Best way to optimize code

I haven’t checked this really well, but I think it should be close to correct:

function word_sim_alternative(τ, ω, μ)
    wordcount = 1
    for i in (τ+2):ω
        wordcount += (i * rand()) < (1-μ) * wordcount
    end
    return wordcount
end

This is fantastic! I didn’t realise random number generation can effect speed so much.

This is a really neat function. At some points I will need the entire array of words but in general this should be good for most of them. Thanks so much.

Still, my latest change to the program, with the help of that RNG package, more that doubles [EDIT: almost triples, if I recall old number] the speed (what is it on your faster machine?) on top of the best so far, and I think could be made better by avoiding converting (from int to float, in that package, and back) to int:

julia> using BenchmarkTools, ProfileView, VectorizedRNG  # note,
# version v0.1.6, master version is broken, so use the released one
[ Info: Precompiling VectorizedRNG [33b4df10-0173-11e9-2a0c-851a7edac40e]

rng = local_rng() 

julia> @btime begin
[..]
               pops[jj] = word_sim5(tau, omega, mu);
[..]
  63.522 ms (300002 allocations: 218.21 MiB)

@profview begin ... now shows the bottleneck moved

For:

julia> function word_sim5(tau::Int, omega::Int, mu::Float64)
                  # inserts a word in position (tau+1), at each point creates a new word with prob mu
                  # otherwise randomly chooses a previously used.
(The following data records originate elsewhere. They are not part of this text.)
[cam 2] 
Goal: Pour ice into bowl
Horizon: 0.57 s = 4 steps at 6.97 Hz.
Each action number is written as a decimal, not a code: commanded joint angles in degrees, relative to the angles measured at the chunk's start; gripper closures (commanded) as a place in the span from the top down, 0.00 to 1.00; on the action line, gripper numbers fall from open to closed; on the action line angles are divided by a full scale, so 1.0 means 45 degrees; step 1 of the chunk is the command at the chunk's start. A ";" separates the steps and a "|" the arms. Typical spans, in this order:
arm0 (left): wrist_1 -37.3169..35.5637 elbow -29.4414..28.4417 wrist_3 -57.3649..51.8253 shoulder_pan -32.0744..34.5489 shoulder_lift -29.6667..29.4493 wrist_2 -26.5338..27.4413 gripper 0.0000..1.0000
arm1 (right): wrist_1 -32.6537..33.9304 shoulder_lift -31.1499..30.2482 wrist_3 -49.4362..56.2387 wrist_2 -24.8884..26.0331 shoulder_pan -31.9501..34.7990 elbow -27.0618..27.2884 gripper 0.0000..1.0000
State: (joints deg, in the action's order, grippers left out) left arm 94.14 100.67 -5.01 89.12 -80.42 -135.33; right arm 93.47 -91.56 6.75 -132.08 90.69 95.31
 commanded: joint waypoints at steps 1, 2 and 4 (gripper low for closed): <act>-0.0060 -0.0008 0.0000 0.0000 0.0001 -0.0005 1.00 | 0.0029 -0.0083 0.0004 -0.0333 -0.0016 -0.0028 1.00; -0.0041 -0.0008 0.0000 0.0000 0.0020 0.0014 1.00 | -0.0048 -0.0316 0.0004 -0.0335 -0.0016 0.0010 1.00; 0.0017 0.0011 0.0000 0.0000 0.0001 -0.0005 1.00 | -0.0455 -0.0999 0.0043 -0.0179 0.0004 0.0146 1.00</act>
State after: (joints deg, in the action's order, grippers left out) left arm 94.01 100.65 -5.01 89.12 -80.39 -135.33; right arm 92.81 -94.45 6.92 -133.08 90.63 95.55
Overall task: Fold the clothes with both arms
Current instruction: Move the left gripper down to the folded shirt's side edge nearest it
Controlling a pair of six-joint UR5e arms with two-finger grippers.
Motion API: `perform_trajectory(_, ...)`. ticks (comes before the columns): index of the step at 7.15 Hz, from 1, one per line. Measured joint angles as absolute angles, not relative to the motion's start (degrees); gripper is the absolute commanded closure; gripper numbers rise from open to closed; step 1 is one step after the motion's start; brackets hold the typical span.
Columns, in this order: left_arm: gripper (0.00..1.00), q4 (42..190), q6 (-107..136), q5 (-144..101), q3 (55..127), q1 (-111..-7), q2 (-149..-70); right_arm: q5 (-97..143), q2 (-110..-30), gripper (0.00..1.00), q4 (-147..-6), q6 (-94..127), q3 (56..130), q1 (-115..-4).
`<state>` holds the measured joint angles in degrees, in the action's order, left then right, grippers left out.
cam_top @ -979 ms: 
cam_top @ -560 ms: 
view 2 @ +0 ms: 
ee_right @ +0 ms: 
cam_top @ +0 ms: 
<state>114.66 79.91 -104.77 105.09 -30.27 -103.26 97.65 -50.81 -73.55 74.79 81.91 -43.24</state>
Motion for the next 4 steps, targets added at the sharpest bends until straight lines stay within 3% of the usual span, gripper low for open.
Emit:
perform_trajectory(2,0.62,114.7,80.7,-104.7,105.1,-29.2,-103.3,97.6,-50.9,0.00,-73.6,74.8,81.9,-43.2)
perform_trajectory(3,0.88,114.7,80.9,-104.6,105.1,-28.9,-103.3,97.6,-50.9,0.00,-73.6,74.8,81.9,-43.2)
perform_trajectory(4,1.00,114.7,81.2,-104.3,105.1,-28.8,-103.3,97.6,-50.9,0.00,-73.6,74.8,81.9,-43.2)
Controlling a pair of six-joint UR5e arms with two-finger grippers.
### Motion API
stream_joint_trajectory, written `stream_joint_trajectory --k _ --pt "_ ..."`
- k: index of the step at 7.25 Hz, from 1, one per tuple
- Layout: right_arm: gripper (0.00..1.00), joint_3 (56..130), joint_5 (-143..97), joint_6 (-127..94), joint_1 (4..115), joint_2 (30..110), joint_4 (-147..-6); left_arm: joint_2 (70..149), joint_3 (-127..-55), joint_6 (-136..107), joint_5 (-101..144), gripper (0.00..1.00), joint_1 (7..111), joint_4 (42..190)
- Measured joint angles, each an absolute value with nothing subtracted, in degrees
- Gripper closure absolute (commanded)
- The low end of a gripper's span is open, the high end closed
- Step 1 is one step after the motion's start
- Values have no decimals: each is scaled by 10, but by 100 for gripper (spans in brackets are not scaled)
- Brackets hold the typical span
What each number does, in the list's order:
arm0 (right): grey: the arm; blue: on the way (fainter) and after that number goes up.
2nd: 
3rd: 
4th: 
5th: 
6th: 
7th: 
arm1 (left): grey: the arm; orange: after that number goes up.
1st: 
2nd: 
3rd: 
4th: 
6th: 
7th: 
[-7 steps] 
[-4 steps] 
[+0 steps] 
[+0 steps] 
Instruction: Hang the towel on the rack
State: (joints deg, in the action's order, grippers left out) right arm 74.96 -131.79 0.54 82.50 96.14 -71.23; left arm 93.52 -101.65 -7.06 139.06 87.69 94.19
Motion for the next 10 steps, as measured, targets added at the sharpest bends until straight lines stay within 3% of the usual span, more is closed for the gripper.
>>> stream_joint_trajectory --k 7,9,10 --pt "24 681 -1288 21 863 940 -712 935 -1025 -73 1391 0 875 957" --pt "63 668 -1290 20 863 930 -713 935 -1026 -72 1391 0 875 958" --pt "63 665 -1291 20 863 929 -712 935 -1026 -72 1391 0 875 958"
Runs the program until time omega
                  words = Array{Int32}(undef, omega) # to store the words
                  tests = rand(local_rng(), omega) # will compare mu to these
                  words[1] = 1; # initialize the words
                  next_word = 2 # will be the next word used
                  words[tau+1] = omega + 1; # max possible word so insert that at time tau
                  rand0 = Vector{Float64}(undef, omega) # one extra element, by design
                  rand!(local_rng(), rand0)  # precalc. float random numbers
                  @inbounds for i = 2:tau # simulate the process
                      if mu > tests[i] # innovate 
                          words[i] = next_word
                          next_word = next_word + 1
                      else # copy
                          words[i] = words[1 + floor(Int, rand0[i])]
                      end
                  end
                  # force the word we're interested in
                  @inbounds for i = (tau+2):omega
                      if mu > tests[i] # innovate 
                          words[i] = next_word
                          next_word = next_word + 1
                      else # copy
                          words[i] = words[1 + floor(Int, rand0[i])]
                      end
                  end
                  result = count(==(omega + 1), words) # count how many times our word occurred
                  return result
              end
1 Like

If that happens, it might be enough to just store the location indices of that word, and you still wouldn’t need those locations for the assignment of the next word.

Great!

2 Likes

Am I not reading the profile right?

By now the single slowest line is “word_sim5: line 4”, about 20%+ (but three rand lines combined, 5, 9 and 16, about 75% of the time).

Do the numbers for that line make sense (it seems already fast, and with “undef” should be O(1), as not initializing):

julia> @time words = Array{Int32}(undef, omega);
  0.000003 seconds (1 allocation: 496 bytes)

julia> omega = 100000
100000

julia> @time words = Array{Int32}(undef, omega);
  0.000008 seconds (2 allocations: 390.703 KiB)

julia> omega = 1000000000
1000000000

julia> @time words = Array{Int32}(undef, omega);
  0.012678 seconds (2 allocations: 3.725 GiB, 99.61% gc time)

julia> @time words = Array{Int32}(undef, omega);
  0.004373 seconds (2 allocations: 3.725 GiB, 99.06% gc time)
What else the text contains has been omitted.